While driverless technology is still in the development stage, the work is progressing quickly. On this year’s auto show circuit, German luxury maker BMW said its i3 all-electric concept, set to go on sale next year, will include a system capable of piloting the car through stop-and-go traffic up to 25 miles per hour, though the driver must keep one hand on the wheel.

The NHTSA’s 14-page guidance issued last month suggested that — for now at least — fully automated vehicles on public roads be restricted to tests. But the agency also recognized that many of the building-block technologies for the fully automated vehicles of the future are already commonplace and represent steps forward for safety.

Among those technologies are such things as rearview backup cameras and lane-centering systems that are readily available on many luxury models. Other systems, such as electronic stability control, will soon be mandatory in new cars.

The fledgling efforts by regulators to set parameters for self-driving has led developers to ask Capitol Hill for help in shaping future policy.

Mitch Bainwol, head of the Alliance of Automobile Manufacturers, said at a Senate Commerce Committee hearing last month that it was important for Congress to make sure safety regulations addressing problems such as distracted driving don’t interfere with driverless-vehicle development.

Bainwol warned that poorly conceived policy “will chill innovation and bias drivers toward the use of handheld devices, rather than integrating devices with in-vehicle systems.”

Peter F. Sweatman, director of the University of Michigan’s Transportation Research Institute, also said investment in such technology will be critical to having state-of-the-art transportation infrastructure.

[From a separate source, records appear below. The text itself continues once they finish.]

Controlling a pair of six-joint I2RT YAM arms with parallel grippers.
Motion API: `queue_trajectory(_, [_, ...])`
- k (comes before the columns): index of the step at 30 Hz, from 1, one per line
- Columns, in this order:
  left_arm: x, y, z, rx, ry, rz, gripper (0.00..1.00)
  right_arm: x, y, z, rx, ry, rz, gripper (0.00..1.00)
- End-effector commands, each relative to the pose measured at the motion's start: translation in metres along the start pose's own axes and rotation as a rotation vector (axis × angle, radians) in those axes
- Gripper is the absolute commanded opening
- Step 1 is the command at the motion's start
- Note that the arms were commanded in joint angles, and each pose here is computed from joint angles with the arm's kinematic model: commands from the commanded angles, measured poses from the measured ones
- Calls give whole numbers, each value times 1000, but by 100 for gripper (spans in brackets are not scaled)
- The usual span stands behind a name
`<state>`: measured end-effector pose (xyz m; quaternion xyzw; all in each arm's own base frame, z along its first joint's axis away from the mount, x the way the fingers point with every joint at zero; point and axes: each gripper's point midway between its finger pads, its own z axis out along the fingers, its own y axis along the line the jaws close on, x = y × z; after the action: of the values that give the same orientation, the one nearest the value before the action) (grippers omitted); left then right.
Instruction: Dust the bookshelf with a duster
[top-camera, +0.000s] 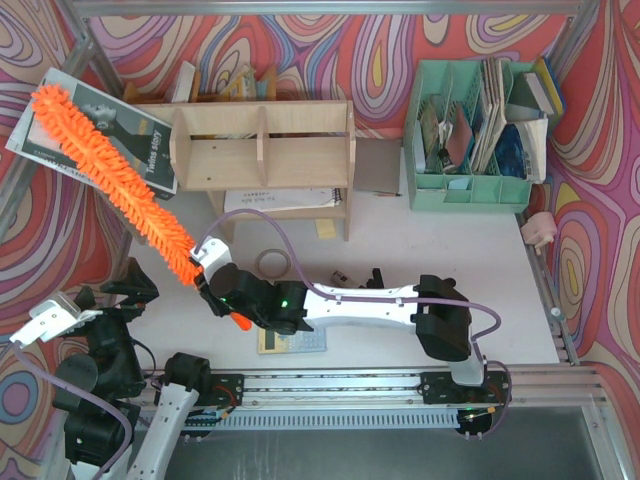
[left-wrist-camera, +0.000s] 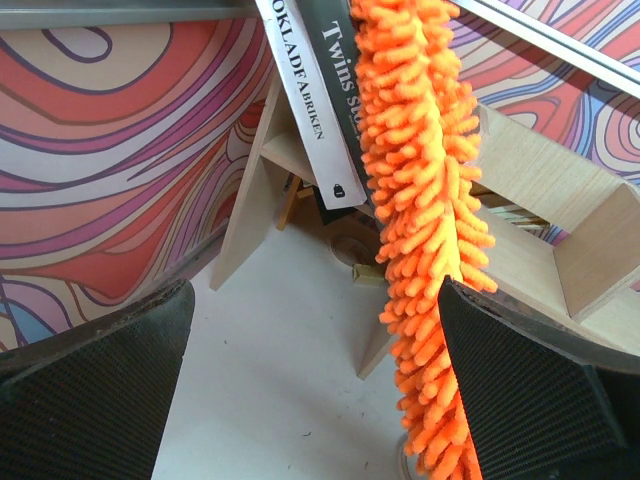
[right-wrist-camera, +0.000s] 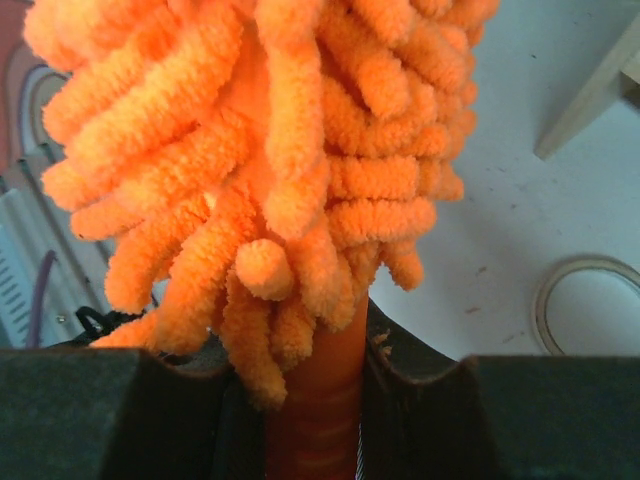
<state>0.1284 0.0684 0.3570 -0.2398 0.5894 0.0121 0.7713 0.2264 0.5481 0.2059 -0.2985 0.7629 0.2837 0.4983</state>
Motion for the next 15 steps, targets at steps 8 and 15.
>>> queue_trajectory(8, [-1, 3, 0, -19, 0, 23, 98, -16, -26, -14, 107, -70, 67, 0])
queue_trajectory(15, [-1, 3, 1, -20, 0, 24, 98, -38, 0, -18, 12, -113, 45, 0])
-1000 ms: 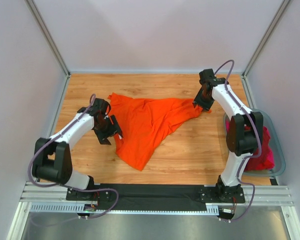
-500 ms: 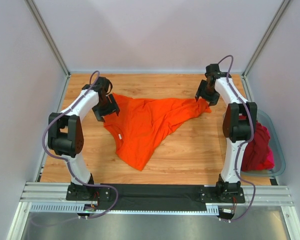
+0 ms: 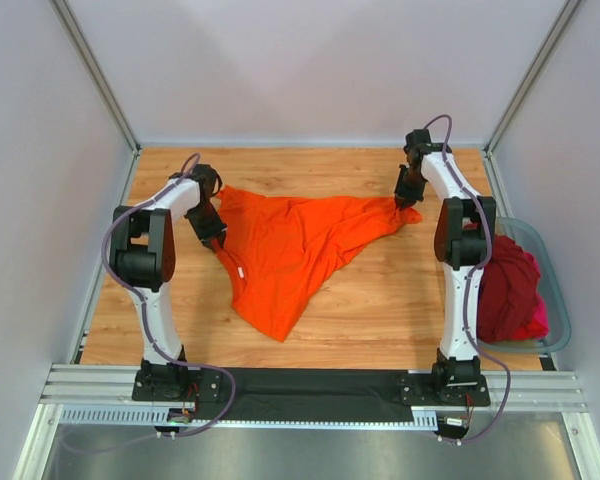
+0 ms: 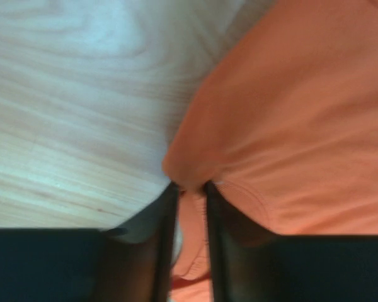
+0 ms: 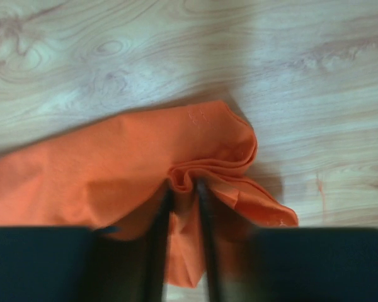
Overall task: Fold and stack the t-shirts
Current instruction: Flatten the tshirt out
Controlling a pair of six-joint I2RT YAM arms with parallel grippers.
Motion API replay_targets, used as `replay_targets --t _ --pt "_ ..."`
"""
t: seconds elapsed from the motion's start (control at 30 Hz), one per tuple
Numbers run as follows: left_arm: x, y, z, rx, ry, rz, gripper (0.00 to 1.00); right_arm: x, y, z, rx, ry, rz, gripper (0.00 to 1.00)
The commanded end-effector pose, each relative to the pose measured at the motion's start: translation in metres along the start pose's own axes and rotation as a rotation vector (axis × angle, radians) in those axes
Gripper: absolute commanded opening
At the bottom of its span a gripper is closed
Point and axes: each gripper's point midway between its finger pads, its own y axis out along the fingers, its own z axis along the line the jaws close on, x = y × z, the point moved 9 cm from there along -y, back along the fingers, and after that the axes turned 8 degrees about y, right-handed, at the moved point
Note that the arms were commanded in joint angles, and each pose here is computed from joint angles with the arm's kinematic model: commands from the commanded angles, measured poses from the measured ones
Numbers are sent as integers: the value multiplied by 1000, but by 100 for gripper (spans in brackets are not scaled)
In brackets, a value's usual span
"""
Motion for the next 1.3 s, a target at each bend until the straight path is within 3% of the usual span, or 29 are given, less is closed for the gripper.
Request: replay_targets --t 0.0,0.07,0.17,0.3,0.33,0.4,0.47,0.53,0.67,0.73,0.77,0.8,0.87,0.97,1.1,1.2,1.27 --pt "29 -40 -17 -69 13 -67 10 32 -48 19 126 33 -116 0" --pt "40 -69 -19 -66 14 -117 0 38 -81 23 148 47 -165 0" --pt "50 -137 -16 -86 33 -242 0 40 -142 25 167 108 -259 0" --pt "26 -180 3 -61 62 -258 0 3 -179 4 103 155 -182 0" --pt "17 -177 8 -56 70 -242 0 -17 -168 -7 49 160 -100 0" --pt "-16 -159 25 -38 82 -179 0 -44 -186 -26 -9 166 -98 0" --pt "-40 -141 37 -11 94 -124 0 -81 -167 -49 -106 169 -8 0" --pt "-72 -116 54 43 104 -27 0 -106 -180 -61 -92 179 -18 0" --pt "-111 -84 74 92 109 73 0 -174 -143 -82 -144 179 132 0" --pt "-122 -72 78 94 107 115 12 -188 -130 -81 -140 176 164 4" --pt "-123 -70 76 78 106 136 21 -194 -126 -78 -120 177 206 18" --pt "-123 -69 75 76 104 158 40 -199 -123 -78 -132 168 222 25" --pt "-119 -75 73 74 107 149 53 -195 -125 -77 -137 151 220 39" --pt "-92 -91 70 87 112 25 64 -171 -140 -65 -97 93 154 47" --pt "-30 -105 58 -12 116 -152 68 -134 -133 -41 -23 27 98 49" --pt "2 -89 47 -83 150 -194 65 -112 -124 -21 73 -17 75 49" --pt "20 -72 44 -148 165 -160 63 -98 -111 -8 122 -39 80 48"
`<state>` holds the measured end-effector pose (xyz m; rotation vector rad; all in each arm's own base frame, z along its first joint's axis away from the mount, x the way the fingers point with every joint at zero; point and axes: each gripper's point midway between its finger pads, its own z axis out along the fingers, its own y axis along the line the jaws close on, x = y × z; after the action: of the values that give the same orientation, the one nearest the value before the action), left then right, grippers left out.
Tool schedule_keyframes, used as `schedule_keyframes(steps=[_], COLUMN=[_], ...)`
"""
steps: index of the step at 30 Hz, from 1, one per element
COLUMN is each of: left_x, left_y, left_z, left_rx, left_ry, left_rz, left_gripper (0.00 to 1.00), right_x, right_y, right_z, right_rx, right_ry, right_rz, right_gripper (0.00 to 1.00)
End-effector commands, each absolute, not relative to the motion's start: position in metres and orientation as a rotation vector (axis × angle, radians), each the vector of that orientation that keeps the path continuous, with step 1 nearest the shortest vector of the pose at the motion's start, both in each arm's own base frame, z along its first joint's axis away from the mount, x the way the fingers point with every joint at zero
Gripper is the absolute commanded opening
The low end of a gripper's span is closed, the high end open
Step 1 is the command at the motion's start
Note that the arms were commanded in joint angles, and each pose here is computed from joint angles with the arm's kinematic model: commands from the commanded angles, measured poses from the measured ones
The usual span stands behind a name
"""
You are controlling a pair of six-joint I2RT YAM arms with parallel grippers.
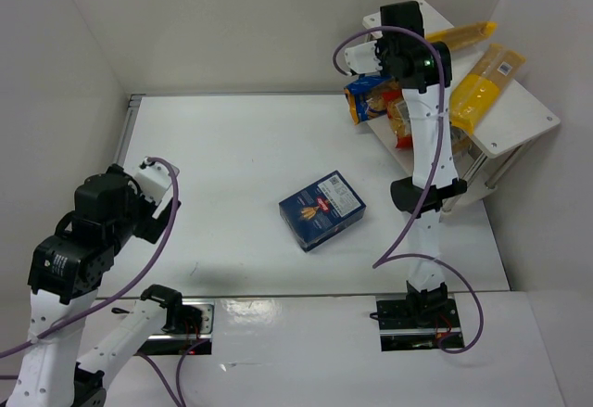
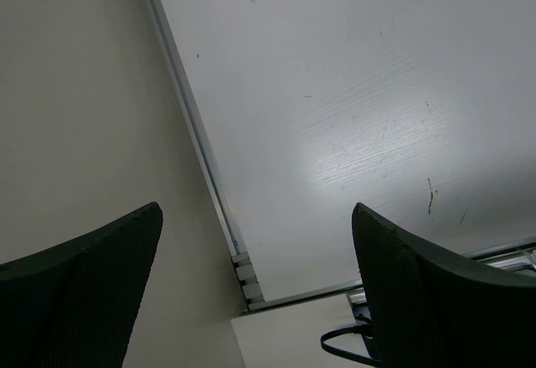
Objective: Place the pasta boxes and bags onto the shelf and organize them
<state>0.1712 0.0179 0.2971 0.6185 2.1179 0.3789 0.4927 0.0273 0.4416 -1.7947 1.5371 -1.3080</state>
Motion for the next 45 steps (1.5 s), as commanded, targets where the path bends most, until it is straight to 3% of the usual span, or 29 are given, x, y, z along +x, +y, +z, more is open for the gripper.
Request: schedule_keyframes(steps=[1, 7, 9, 10, 11, 13, 14, 20, 27, 33, 37, 45], left_x=[0.170, 0.170, 0.170, 0.170, 0.170, 0.170, 0.170, 0.172, 0.174, 0.180, 0.185, 0.203], left_y=[0.018, 0.018, 0.018, 0.018, 0.018, 0.017, 0.017, 0.016, 0.014, 0.009, 0.007, -0.003], left_z=[0.299, 0.299, 0.299, 0.299, 0.299, 0.299, 0.299, 0.297, 0.296, 0.296, 0.299, 0.292], left_rx=[0.596, 0.596, 0.596, 0.596, 0.596, 0.601, 0.601, 0.605, 0.614, 0.628, 0.635, 0.630], left_ry=[2.112, 2.112, 2.112, 2.112, 2.112, 2.110, 2.110, 2.119, 2.126, 2.133, 2.135, 2.231], left_rz=[0.370, 0.370, 0.370, 0.370, 0.370, 0.360, 0.360, 0.360, 0.350, 0.330, 0.320, 0.272], left_gripper=[0.99, 0.99, 0.99, 0.99, 0.99, 0.99, 0.99, 0.99, 0.99, 0.99, 0.99, 0.99], right_x=[0.495, 0.502, 0.503, 0.503, 0.503, 0.503, 0.504, 0.502, 0.471, 0.418, 0.360, 0.289], right_y=[0.014, 0.012, 0.009, 0.009, 0.010, 0.010, 0.012, 0.014, 0.053, 0.131, 0.204, 0.268], right_z=[0.476, 0.466, 0.465, 0.465, 0.464, 0.464, 0.463, 0.466, 0.503, 0.536, 0.535, 0.385], right_rx=[-1.622, -1.629, -1.605, -1.605, -1.600, -1.588, -1.591, -1.572, -1.487, -1.372, -1.393, -1.660], right_ry=[1.510, 1.527, 1.544, 1.544, 1.543, 1.551, 1.545, 1.538, 1.395, 1.241, 1.160, 1.480], right_rz=[-1.394, -1.379, -1.363, -1.363, -1.350, -1.343, -1.335, -1.309, -1.143, -0.811, -0.434, 0.315], right_gripper=[0.00, 0.00, 0.06, 0.11, 0.29, 0.39, 0.53, 0.85, 1.00, 1.00, 1.00, 1.00])
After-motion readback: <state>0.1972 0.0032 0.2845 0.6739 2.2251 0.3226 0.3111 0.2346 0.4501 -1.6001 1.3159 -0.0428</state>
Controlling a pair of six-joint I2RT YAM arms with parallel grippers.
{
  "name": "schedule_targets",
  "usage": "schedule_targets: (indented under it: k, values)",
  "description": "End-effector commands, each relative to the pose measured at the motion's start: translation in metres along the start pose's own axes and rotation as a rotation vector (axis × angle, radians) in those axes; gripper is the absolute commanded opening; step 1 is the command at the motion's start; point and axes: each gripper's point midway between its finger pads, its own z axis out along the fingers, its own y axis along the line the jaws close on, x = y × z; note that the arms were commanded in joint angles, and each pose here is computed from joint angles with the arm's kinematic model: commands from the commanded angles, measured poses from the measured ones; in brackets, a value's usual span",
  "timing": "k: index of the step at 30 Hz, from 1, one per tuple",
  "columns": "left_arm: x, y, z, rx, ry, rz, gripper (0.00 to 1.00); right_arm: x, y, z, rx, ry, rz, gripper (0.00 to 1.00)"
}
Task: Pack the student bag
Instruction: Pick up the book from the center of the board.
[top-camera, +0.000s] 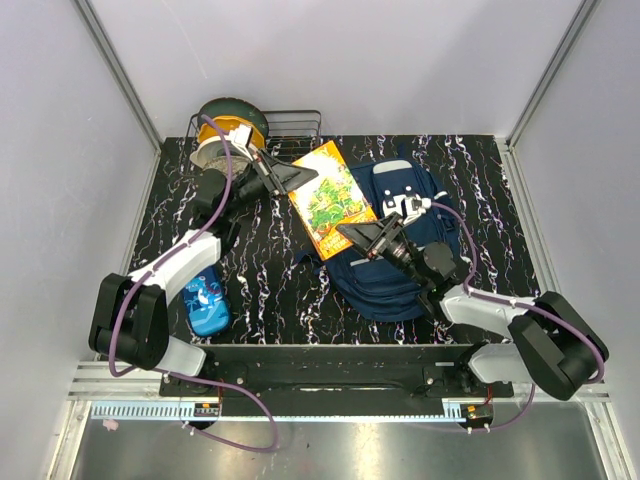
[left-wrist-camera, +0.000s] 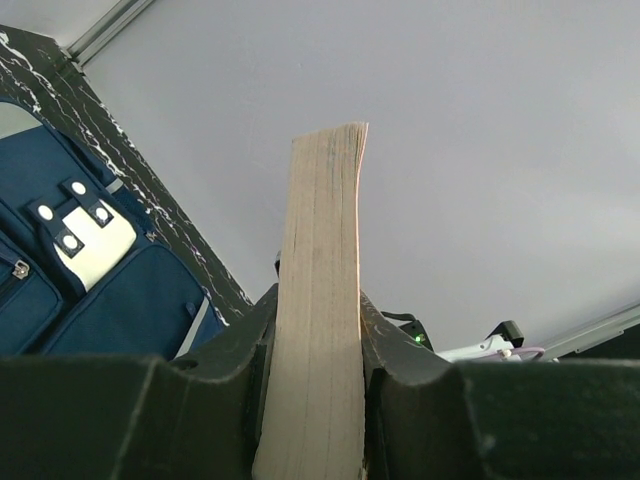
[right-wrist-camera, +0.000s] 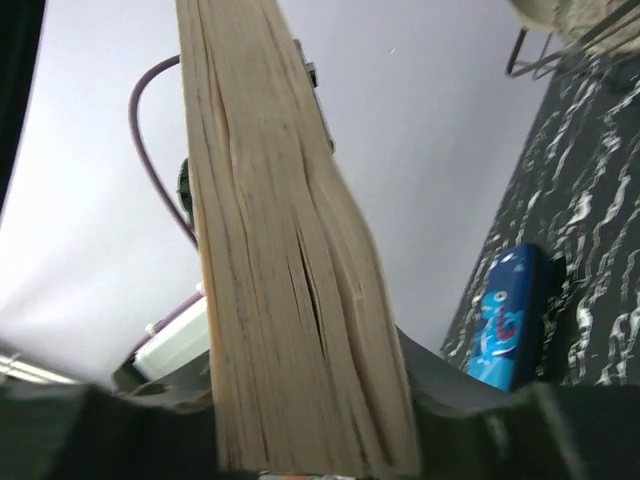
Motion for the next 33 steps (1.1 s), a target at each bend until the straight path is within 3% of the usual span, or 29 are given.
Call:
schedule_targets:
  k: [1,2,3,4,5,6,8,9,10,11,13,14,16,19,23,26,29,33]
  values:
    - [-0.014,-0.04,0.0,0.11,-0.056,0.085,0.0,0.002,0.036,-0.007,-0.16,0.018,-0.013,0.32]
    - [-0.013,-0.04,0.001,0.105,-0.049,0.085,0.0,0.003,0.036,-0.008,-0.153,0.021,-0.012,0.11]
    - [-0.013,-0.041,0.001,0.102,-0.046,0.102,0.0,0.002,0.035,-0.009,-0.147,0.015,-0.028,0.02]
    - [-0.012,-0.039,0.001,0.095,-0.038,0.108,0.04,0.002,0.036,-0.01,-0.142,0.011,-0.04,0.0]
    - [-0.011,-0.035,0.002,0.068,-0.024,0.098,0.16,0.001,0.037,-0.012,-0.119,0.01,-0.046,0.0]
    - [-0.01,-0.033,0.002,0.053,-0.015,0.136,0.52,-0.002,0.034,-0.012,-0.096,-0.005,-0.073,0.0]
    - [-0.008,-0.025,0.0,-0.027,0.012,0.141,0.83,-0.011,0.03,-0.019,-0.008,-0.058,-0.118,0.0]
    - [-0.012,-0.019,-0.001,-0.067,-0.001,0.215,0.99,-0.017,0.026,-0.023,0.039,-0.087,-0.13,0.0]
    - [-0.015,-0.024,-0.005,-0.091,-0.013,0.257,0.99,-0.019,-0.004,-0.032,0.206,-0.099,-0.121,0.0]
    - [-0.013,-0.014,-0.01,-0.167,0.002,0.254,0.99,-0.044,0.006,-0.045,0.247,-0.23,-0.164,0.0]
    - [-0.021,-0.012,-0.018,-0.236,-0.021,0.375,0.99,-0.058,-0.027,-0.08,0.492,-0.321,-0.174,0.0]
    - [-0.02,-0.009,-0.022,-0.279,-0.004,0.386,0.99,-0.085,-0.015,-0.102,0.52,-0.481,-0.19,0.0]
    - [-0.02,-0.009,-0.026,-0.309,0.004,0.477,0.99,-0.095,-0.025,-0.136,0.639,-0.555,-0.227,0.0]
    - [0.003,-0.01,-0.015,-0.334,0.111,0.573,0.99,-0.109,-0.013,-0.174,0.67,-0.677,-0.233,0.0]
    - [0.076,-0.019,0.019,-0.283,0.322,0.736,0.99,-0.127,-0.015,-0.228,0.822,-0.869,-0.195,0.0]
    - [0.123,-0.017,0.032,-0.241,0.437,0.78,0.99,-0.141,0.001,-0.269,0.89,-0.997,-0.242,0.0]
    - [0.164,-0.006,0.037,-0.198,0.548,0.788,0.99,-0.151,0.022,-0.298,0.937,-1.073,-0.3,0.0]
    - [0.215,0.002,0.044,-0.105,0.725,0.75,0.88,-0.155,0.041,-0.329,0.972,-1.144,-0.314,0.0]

“Our transportation system will not remain internationally competitive without it,” Sweatman said.

If the latest efforts to shape the future of driverless-vehicle policy seem a bit “Back to the Future,” that’s because they are.

A 1991 surface transportation law (PL 102-240) authorized $650,000 to develop driverless technology. A group of nine stakeholders dubbed the National Automated Highway System Consortium used 10 mid-’90s Buick LeSabre sedans and some clunky last-century laptop computers.

Aimed at providing a solution to congested freeways, the development project managed to produce an operable automated ride by 1997. The resultant futuristic vehicle — a Buick that drove itself — garnered lots of media attention at the time.

But, as the Los Angeles Times reported, taking the driver out of the equation didn’t make the car any less vulnerable to failures of old-fashioned auto technology. One of the LeSabres used at a media event on Interstate 15 near San Diego was forced to the shoulder when its radiator burst.